Il est en effet flagrant que le modèle social du monde des sorciers dans la célèbre saga est structuré autour d’une hiérarchie fondée avant tout sur la race et non sur la méritocratie ou même l’aristocratie. En effet, l’univers d’Harry Potter, ou plus précisément la communauté magique, est profondément racialiste et raciste. L’ossature de sa société repose sur l’idée que chaque ethnie a une place précise en son sein et ne saurait outrepasser les droits afférents à celle-ci. Le Royaume-Uni étant fortement touché par le communautarisme, ce modèle ne pouvait qu’être transposé par l’autrice. Toutefois, et sans doute inconsciemment, J.K. Rowling a réellement conçu pareille structure, puisque c’est sans cesse le critère racial qui définit la place sociale des individus, et fait d’ailleurs sujet de nombreuses dispositions juridiques. Les créatures jugées ainsi « non-humaines », « hybrides » ou même « partiellement humaines » sont classées et recensées assidûment par le Ministère de la Magie et font l’objet de diverses restrictions et interdictions. L’on peut d’ailleurs soulever que ce même Ministère constitue l’amorce de ce racisme d’État qui constitue la clef de voûte du système social magique. En effet, avant lui existait un « conseil des sorciers » qui comprenait aussi bien les humains que les gobelins, fantômes et harpies. La création du Ministère de la Magie au XVIIIe siècle ne permit qu’aux humains d’atteindre les haute-fonctions, aussi bien politiques qu’administratives, ce qui constitue en soi une véritable régression en matière de libertés fondamentales. Seuls les Gobelins bénéficient de droits réels, bien qu’aussi monopolistiques, en matière fiduciaire notamment. Ces droits furent cependant gagnés par une rébellion et sont un cas unique.

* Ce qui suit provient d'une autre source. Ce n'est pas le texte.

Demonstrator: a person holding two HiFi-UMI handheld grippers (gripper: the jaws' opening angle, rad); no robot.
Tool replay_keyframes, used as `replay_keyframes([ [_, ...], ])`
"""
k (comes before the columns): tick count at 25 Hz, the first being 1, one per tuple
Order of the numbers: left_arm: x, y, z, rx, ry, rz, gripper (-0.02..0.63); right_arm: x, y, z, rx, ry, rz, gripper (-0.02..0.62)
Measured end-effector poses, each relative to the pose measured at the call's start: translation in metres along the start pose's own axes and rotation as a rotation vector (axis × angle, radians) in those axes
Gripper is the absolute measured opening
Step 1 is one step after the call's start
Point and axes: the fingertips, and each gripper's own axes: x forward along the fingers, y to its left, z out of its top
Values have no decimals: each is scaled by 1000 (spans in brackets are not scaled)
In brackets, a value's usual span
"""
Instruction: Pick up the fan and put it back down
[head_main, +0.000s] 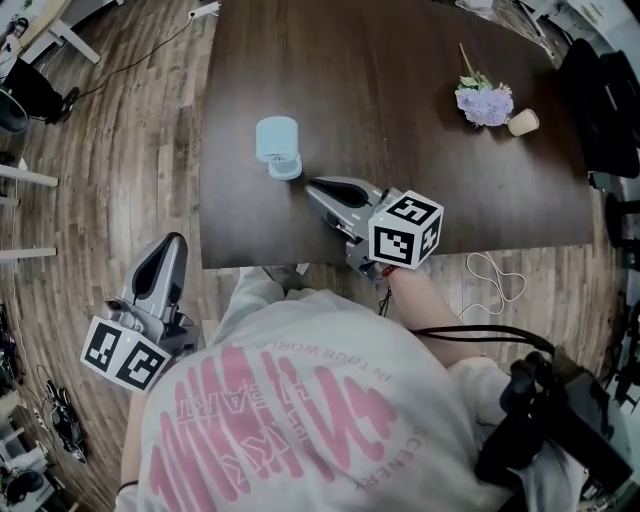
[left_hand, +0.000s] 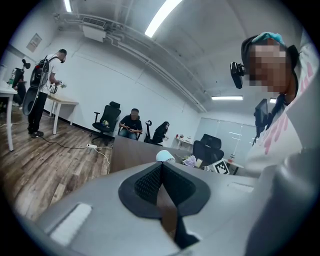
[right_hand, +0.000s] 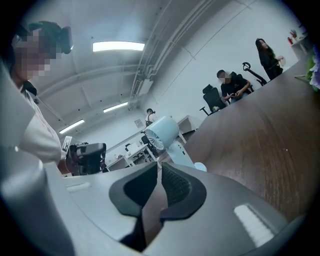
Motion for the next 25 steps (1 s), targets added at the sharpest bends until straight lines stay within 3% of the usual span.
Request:
replay_keyframes([
  [6, -5, 17, -2, -20, 5, 7, 18, 20, -4, -9, -31, 46, -44, 75],
  [14, -5, 44, -6, -53, 25, 11, 18, 46, -26, -8, -105, 53, -215, 241],
  [25, -2, 80, -2, -75, 52, -11, 18, 81, -40, 0, -151, 41, -338, 301],
])
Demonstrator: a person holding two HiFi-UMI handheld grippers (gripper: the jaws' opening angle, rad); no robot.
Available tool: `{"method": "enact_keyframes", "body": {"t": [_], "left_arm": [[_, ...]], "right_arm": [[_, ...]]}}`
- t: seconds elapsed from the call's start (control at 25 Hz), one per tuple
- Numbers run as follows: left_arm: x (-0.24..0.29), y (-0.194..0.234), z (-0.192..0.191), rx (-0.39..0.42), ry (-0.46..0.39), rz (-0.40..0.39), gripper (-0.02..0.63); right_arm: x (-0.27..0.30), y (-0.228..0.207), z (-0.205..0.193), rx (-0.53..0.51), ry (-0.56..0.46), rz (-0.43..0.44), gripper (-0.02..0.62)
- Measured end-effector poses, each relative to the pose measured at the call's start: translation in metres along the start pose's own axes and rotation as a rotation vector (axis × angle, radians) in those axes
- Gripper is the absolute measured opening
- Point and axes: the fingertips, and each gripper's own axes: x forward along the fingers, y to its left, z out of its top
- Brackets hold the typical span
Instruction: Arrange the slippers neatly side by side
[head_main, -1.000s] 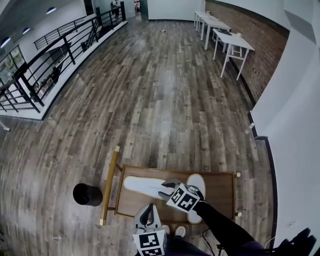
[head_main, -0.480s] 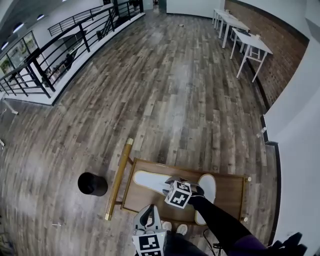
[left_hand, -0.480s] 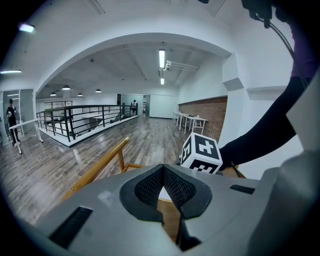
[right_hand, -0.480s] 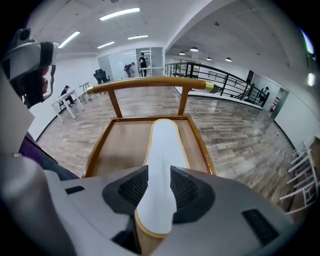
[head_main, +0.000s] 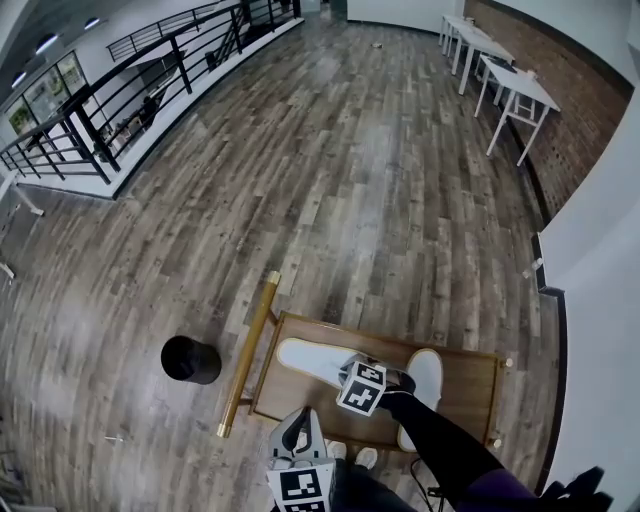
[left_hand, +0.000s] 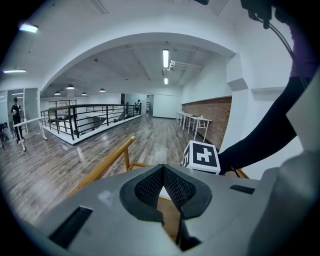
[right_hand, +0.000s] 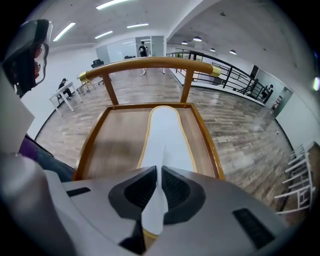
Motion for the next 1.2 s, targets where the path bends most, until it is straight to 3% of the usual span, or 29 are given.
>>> {"method": "enact_keyframes", "body": {"t": [0.2, 0.4, 0.6, 0.8, 1.08, 1.2], "left_arm": [[0.001, -0.002, 0.001, -0.012, -0.005, 0.005, 0.000], [0.002, -0.008, 0.003, -0.019, -0.012, -0.004, 0.000], [0.000, -0.015, 0.007, -0.015, -0.020, -0.019, 0.000], [-0.004, -0.023, 0.006, -0.008, -0.029, -0.030, 0.000], [-0.011, -0.024, -0.003, -0.008, -0.029, -0.043, 0.000], [-0.012, -0.021, -0.009, -0.001, -0.020, -0.038, 0.000]], "right_arm": [[-0.008, -0.001, 0.001, -0.003, -0.011, 0.002, 0.014], [-0.032, -0.015, 0.009, -0.054, -0.052, -0.061, 0.012], [-0.063, -0.025, 0.010, -0.203, -0.050, -0.100, 0.012], [-0.088, -0.004, 0.002, -0.510, -0.043, -0.058, 0.012], [-0.100, 0.049, -0.010, -1.182, -0.030, -0.031, 0.012], [-0.091, 0.055, -0.023, -1.383, -0.021, -0.046, 0.012]]}}
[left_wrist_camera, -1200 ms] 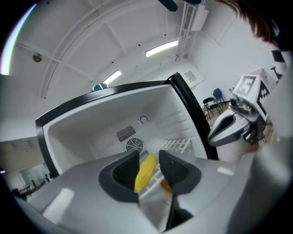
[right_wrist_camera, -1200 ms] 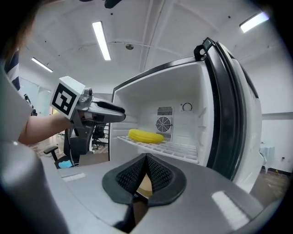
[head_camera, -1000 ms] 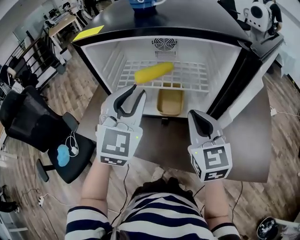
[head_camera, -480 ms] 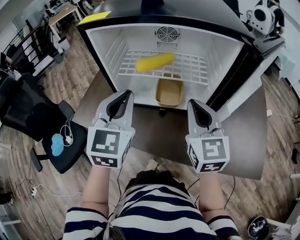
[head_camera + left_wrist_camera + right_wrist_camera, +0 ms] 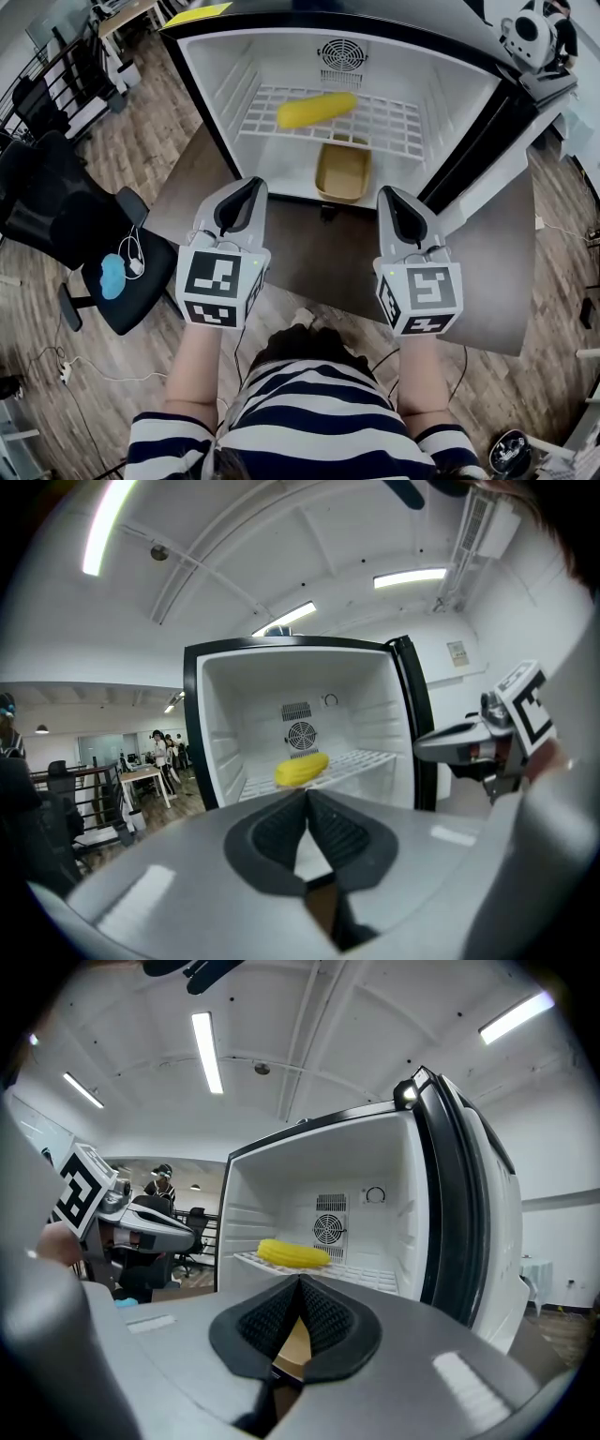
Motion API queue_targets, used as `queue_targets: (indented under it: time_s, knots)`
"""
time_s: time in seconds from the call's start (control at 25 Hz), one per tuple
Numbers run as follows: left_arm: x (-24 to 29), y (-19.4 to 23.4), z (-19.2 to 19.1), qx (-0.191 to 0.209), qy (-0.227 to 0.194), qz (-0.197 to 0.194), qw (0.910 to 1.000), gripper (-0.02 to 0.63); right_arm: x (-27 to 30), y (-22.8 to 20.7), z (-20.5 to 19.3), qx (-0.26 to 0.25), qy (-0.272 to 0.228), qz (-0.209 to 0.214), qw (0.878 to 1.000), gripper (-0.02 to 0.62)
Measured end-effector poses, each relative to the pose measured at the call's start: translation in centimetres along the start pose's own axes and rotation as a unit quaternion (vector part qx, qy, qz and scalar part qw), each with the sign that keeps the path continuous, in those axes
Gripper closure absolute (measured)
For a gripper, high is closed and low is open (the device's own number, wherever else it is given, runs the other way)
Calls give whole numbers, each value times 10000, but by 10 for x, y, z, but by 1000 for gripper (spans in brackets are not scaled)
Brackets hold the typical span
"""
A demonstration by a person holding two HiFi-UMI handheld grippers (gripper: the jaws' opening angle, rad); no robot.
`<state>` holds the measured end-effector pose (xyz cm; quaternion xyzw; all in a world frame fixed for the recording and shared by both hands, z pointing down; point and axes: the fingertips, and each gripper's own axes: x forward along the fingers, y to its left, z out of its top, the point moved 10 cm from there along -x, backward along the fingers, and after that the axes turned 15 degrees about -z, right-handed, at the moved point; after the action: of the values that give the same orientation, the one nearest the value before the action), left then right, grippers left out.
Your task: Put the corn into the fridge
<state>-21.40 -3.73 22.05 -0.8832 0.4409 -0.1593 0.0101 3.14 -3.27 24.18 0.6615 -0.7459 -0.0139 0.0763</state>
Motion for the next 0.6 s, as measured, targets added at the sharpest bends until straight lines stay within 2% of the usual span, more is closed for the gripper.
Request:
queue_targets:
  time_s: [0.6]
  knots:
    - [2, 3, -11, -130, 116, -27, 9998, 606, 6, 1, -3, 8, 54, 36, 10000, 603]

Cela n’est pas sans rappeler la théorie de « l’antisémitisme d’État », formulée par Charles Maurras au début du XXe siècle. Académicien, co-fondateur de l’Action Française, il était un homme politique et de lettres brillant mais foncièrement antidreyfusard. L’antisémitisme d’État est une conception de racisme politique, et non biologique ou religieux. Son idée repose sur la pensée de La Tour du Pin, soit de la lutte des États dans l’État, qui sont en fait des communautarismes aussi puissants que caractérisés qui ne cherchent qu’à influencer le pouvoir politique (énumérés à quatre à l’époque, les Juifs, les Francs-Maçons, les Protestants, et Métèques, soient les étrangers, ce qui rend l’appellation « d’antisémitisme » réductrice). Cette théorie porta ainsi la conviction que seuls les nationaux « de souche » devraient accéder aux hautes-fonctions de l’État, et même la fonction publique en général, et non les Juifs (bien qu’aujourd’hui, sous l’effet de la mondialisation, Maurras aurait sans doute étendu son concept à d’autres couches sociales et étrangères). Le but étant que l’État soit libre de toute pression et de toute influence d’une minorité.

Ce paradigme trouve justement un solide écho dans le monde d’Harry Potter. Non seulement, et comme susmentionné, les classes sociales reposent avant tout sur une catégorisation ethnique, mais il est aussi largement visible que le racisme « de peau », soit biologique, n’est l’apanage que des extrémistes, notamment les fidèles de Voldemort. Néanmoins, la limite étant floue, le Seigneur des Ténèbres passe en fin de compte plus pour un conservateur qu’un véritable tyran.